No pictures, everything else exact: set down the entries in full.

──────────────────────────────

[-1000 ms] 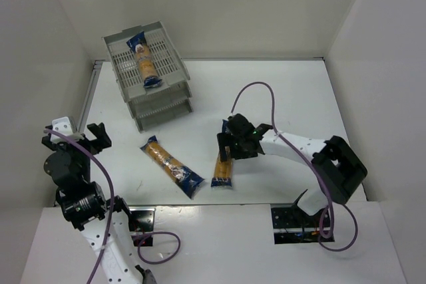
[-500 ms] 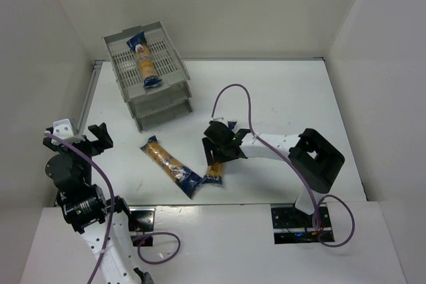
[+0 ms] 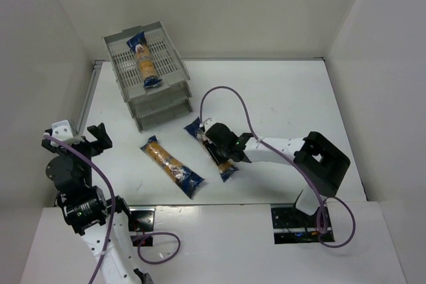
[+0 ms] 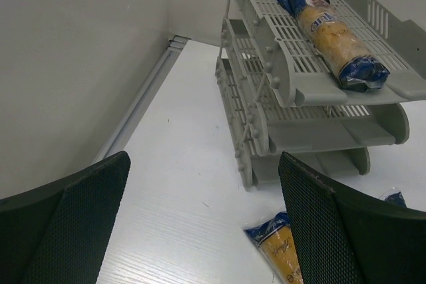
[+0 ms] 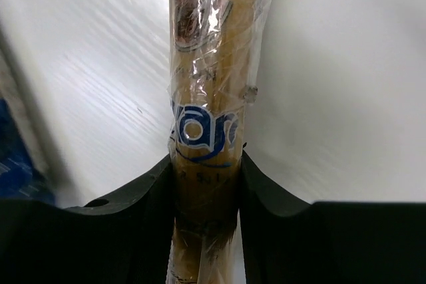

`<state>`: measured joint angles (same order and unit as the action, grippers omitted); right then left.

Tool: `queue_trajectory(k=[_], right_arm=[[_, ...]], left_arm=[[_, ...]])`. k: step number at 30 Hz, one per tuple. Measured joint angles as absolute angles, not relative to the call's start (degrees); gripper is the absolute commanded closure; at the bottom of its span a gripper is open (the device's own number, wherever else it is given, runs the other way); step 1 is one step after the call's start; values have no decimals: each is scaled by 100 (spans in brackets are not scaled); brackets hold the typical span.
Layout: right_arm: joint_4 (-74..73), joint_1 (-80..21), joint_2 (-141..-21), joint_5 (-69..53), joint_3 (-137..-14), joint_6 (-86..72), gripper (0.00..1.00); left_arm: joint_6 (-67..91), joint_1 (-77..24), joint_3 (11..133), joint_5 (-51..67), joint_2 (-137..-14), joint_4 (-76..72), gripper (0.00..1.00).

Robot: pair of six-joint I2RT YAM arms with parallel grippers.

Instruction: Place and organize the pasta boxes and bags onto the shelf

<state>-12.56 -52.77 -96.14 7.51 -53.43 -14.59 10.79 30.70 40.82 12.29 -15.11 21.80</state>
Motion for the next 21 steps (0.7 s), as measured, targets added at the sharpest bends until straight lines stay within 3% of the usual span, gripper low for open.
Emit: queue_trajectory(k=[2,4,5,6,7,8,9,21], right_arm=[[-1192,-5290,-9426,884,-5118,-698,100],[-1140,-5290,-9277,1048,-4936,-19,83],[-1107,-5299,-9231,1105,-4869,294,62],[-1072,-5301,-9201,1144,-4821,556,48],[-1059,-5301,-9192,1162,-4797,749,40],[-1066,-5301,-9190,1164,-4775,926,12],[-1087,-5301,-9192,1155,-4744,1050,0],[-1070,-5299,-9251,864,-4792,1546,0]], left_arm=[[1079,3070,4082,1223,-1483,2176,1],[1079,3072,4082,1225,-1472,2176,1],[1079,3074,4082,1225,-1472,2178,1],[1079,3083,4082,1227,-1472,2178,1],[1079,3105,4082,1227,-1472,2178,1],[1079,3122,4082,1225,-1472,2178,1],[1079,3138,4082,1225,-1472,2178,1],[1079,3186,4082,1225,-1409,2178,1]])
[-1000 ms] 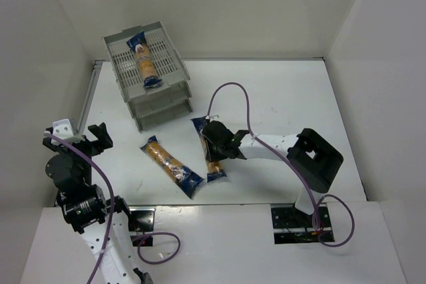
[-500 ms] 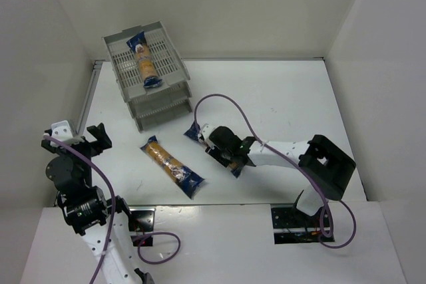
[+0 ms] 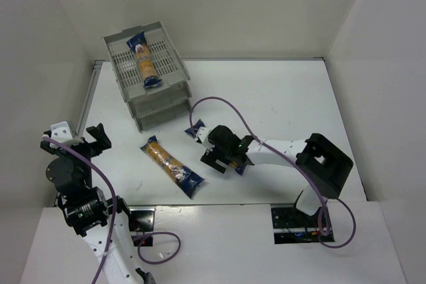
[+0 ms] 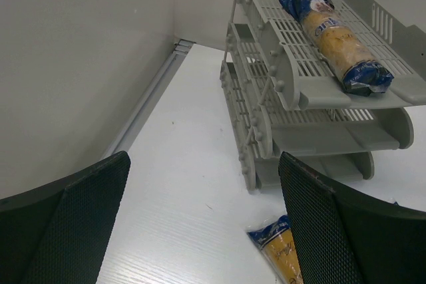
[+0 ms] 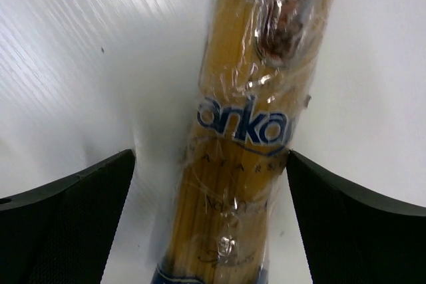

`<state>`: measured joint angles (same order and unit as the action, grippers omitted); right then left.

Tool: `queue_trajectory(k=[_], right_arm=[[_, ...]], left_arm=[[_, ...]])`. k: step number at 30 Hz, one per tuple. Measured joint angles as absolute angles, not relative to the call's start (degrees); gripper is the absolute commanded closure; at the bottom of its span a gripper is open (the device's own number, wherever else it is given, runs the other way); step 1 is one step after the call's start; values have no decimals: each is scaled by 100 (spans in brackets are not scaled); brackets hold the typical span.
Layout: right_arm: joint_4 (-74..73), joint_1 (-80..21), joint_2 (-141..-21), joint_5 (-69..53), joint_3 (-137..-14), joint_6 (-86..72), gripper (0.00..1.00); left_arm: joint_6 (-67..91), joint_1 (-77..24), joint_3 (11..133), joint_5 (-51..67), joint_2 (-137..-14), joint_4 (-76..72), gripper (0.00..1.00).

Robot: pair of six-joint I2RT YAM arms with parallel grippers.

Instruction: Place and organize the pasta boxes and bags onto the shelf

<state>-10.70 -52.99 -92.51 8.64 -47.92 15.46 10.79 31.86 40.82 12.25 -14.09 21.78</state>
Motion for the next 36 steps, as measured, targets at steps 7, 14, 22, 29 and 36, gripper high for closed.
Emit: queue_trajectory(k=[7,14,22,29,36], right_arm=[[-1031,-5229,-9714,425,-5266,1382,4],[-985,-5052,-9773,316,-5271,1350,84],[-1085,-5203,-9644,165,-5297,1507,100],[-1959,-5234,-9268,-727,-5478,1199,100],[-2086,-5157,-8200,-961,-5481,788,100]], left_arm=[[1079,3186,4082,1223,-1409,2178,1],[1079,3186,4082,1221,-1409,2178,1],[1076,3223,4082,1177,-1409,2178,1],[1072,3240,4082,1138,-1415,2178,1],[1061,3371,4082,1063,-1415,2180,1]])
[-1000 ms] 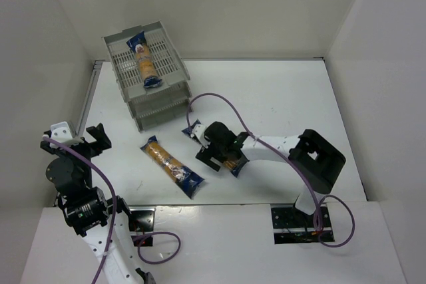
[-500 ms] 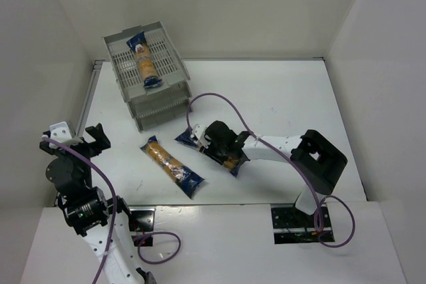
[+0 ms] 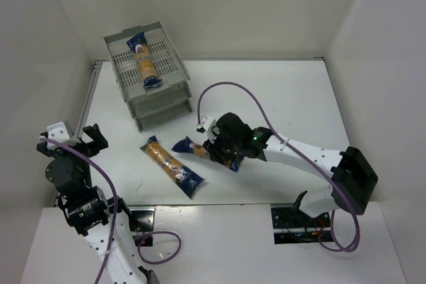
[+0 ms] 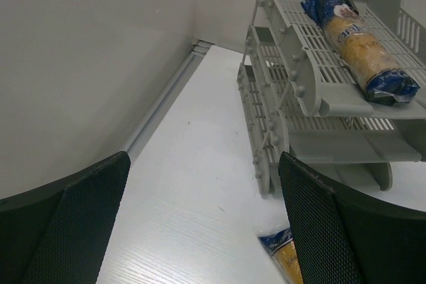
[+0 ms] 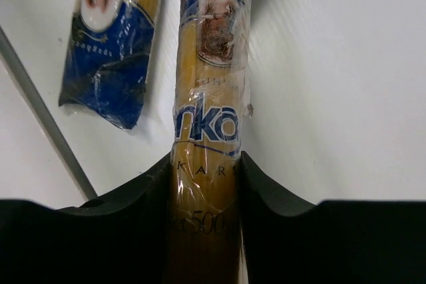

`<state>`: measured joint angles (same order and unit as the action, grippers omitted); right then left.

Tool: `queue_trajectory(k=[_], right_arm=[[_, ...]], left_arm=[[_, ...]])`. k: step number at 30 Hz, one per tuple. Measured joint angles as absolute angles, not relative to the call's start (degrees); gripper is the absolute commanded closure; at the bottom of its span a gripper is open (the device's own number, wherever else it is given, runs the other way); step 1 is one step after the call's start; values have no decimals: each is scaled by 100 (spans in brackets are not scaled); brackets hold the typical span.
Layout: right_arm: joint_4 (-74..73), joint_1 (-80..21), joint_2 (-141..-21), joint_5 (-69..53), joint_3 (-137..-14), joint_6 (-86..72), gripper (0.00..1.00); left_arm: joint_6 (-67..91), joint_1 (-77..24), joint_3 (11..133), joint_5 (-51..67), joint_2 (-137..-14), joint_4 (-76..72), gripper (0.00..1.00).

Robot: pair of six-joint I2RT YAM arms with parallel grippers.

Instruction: Place and organize the pasta boxes and bags onto the shelf

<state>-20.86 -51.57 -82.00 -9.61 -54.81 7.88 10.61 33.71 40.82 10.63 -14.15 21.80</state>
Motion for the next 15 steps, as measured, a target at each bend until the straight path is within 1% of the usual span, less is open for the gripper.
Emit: queue_trajectory(k=[6,15], right_arm=[[-2023,-5096,-7640,-928,-5476,666,100],[-2049,-4989,-7450,-858,-5631,202,100]], left_arm=[[1052,3470,4082,1017,-1448,2182,1],[1046,3524,4082,963,-1540,2185,1]])
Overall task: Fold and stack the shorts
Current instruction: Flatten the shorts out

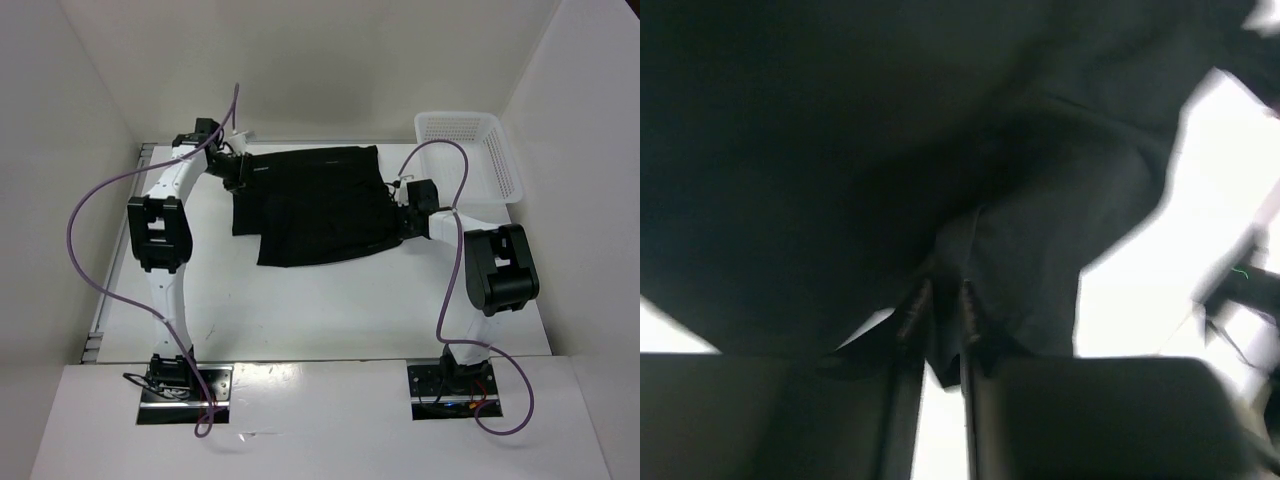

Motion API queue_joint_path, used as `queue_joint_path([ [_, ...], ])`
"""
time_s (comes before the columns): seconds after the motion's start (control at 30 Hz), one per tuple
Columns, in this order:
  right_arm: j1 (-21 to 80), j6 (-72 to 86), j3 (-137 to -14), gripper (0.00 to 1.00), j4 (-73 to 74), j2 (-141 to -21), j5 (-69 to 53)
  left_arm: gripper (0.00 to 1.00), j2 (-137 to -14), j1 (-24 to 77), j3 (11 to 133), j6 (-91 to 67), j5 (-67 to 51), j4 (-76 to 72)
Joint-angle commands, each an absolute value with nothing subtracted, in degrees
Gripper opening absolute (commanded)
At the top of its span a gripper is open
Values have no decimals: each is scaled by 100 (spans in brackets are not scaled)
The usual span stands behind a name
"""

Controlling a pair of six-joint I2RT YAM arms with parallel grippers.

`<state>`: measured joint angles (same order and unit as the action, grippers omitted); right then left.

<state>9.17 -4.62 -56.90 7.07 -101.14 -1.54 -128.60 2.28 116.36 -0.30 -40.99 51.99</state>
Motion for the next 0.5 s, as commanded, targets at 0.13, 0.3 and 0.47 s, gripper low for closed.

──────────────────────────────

EXERCISE ANSWER |
[-1000 ms] 
[-500 ms] 
[+0 ms] 
[+0 ms] 
[+0 ms] 

`<state>`: measured joint angles (same order and unit as the action, grippers omitted); right then left.

Tool: `queue_trajectory(k=[_], right_arm=[[_, ...]], left_arm=[[_, ...]])`. k: step number at 30 Hz, one per tuple. Measured joint angles as absolute angles, not relative to the call's start (degrees); gripper is the absolute commanded closure; at the bottom of its span a gripper is open (the device's own number, wherever else it is given, runs the other way); step 1 is one step after the call's start; values have no decimals: each is scaled by 100 (spans in brackets are not scaled); brackets hold the typical span.
Layout: right_arm: joint_4 (-74..73), joint_1 (-80..21), joint_2 (-141..-21), joint_5 (-69..53), joint_3 (-137..-14), joint_6 (-86..72), gripper (0.00..1.00); left_arm: joint_6 (-67..91), joint_1 (-77..24), joint_3 (11..133), joint_5 (-51..67), joint_2 (-137..-14), joint_4 (-76..72), gripper (0.00..1.00).

Robot: pair of six-joint I2RT YAM arms with parallel grippers.

Instruction: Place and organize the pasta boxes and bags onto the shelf

<state>-12.56 -52.77 -96.14 7.51 -53.43 -14.59 10.79 30.70 40.82 12.29 -15.11 21.80</state>
Motion for the next 21 steps (0.7 s), as measured, targets added at the sharpest bends until straight lines stay within 3% of the usual span, gripper low for open.
Emit: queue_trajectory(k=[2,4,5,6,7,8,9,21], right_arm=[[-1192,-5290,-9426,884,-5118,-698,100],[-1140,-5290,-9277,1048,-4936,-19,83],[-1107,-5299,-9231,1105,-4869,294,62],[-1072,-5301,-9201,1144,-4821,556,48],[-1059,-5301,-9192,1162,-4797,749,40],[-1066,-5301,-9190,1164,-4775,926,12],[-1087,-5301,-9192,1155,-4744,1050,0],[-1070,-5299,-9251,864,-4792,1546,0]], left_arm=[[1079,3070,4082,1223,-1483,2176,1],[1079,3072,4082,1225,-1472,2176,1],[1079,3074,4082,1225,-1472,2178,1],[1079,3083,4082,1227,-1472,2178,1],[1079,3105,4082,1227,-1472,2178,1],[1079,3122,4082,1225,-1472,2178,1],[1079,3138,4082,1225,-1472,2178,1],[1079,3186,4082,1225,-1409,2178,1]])
[-1000 ms] 
[-500 ms] 
[+0 ms] 
[+0 ms] 
[+0 ms] 

`<state>`: measured joint angles (same order and unit as the action, grippers omitted); right then left.

Tool: `queue_trajectory(k=[_], right_arm=[[_, ...]], left_arm=[[_, ...]])`. k: step number at 30 Hz, one per tuple. Measured joint angles as absolute angles, not relative to the call's start (degrees); gripper is the absolute commanded closure; at the bottom of its span a gripper is open (the device's own number, wherever else it is given, runs the other way); step 1 is one step after the call's start; values have no decimals: each is scaled by 100 (spans in brackets are not scaled); brackets hold the typical span.
Layout: right_arm: joint_4 (-74..73), joint_1 (-80..21), joint_2 (-141..-21), joint_5 (-69..53), joint_3 (-137..-14), joint_6 (-86..72), gripper (0.00..1.00); left_arm: joint_6 (-67..91), joint_1 (-77..24), joint_3 (11..133), joint_5 (-51..67), joint_2 (-137..-14), joint_4 (-76..72), gripper (0.00..1.00).

Robot: pair of six-joint I2RT YAM arms with parallel grippers.

Instruction: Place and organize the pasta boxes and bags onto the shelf

<state>-10.70 -52.99 -92.51 8.64 -47.92 15.46 10.79 31.86 40.82 12.25 -14.09 21.78</state>
Motion for the next 36 steps, as measured, targets at steps 7, 14, 22, 29 and 36, gripper high for closed.
Emit: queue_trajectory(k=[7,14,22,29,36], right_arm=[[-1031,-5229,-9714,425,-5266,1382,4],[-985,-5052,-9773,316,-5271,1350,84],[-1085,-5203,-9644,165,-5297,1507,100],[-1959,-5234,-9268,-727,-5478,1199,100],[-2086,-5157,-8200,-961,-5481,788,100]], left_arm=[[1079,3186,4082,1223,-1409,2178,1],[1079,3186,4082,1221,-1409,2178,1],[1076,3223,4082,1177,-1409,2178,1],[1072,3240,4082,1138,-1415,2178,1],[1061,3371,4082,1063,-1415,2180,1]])
[-1000 ms] 
[-500 ms] 
[+0 ms] 
[+0 ms] 
[+0 ms] 

`<state>`: measured joint angles (same order and unit as the action, grippers omitted); right then left.

Tool: `queue_trajectory(k=[_], right_arm=[[_, ...]], left_arm=[[_, ...]])`. k: step number at 30 Hz, one per tuple. Measured joint angles as absolute angles, not relative to the call's start (degrees); gripper is the absolute commanded closure; at the bottom of its span a gripper is open (the device's own number, wherever else it is given, runs the other way); step 1 is one step after the call's start; values have no decimals: each is scaled by 100 (spans in brackets are not scaled); brackets hold the typical span.
Layout: right_arm: joint_4 (-74..73), joint_1 (-80..21), joint_2 (-141..-21), joint_5 (-69..53), joint_3 (-137..-14), joint_6 (-86..72), gripper (0.00..1.00); left_arm: joint_6 (-67..91), joint_1 (-77..24), joint_3 (11..133), joint_5 (-51..67), joint_2 (-137..-14), joint_4 (-76..72), gripper (0.00..1.00).

Robot: pair of six-joint I2RT YAM arms with parallel grippers.

Instruction: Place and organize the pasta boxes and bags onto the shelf

<state>-20.86 -51.57 -82.00 -9.61 -54.81 7.88 10.61 33.71 40.82 10.63 -14.15 21.80</state>
Motion for the next 15 steps, as measured, a target at each bend until the straight path is within 1% of the usual span, less is open for the gripper.
Emit: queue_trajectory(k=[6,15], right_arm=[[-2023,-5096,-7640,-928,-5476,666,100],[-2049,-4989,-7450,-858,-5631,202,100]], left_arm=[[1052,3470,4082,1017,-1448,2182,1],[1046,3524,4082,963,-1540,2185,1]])
Overall task: Fold and stack the shorts
Current instruction: Flatten the shorts out


Motion API queue_joint_path, used as `queue_joint_path([ [_, ...], ])`
"""
time_s (comes before the columns): seconds after the motion's start (control at 30 Hz), one per tuple
Columns, in this order:
  right_arm: j1 (-21 to 80), j6 (-72 to 86), j3 (-137 to -14), gripper (0.00 to 1.00), j4 (-73 to 74), j2 (-141 to -21), j5 (-69 to 53)
  left_arm: gripper (0.00 to 1.00), j2 (-137 to -14), j1 (-24 to 77), j3 (11 to 133), j6 (-91 to 67), j5 (-67 to 51), j4 (-76 to 72)
Joint-angle commands, each an absolute value with nothing subtracted, in degrees
Gripper opening absolute (commanded)
At the top of its span a gripper is open
Values have no decimals: each is scaled by 100 (spans in brackets are not scaled)
The usual span stands behind a name
"""

Controlling a pair of six-joint I2RT YAM arms with parallel grippers.

`<state>`: measured joint angles (same order and unit as the action, grippers omitted); right then left.

<state>9.17 -4.62 -56.90 7.07 -101.14 -1.54 -128.60 2.28 116.36 -0.30 -40.99 51.99</state>
Motion for the next 0.5 s, as commanded, targets at 0.13, 0.3 and 0.47 s, gripper low for closed.

Output for the exercise is complete.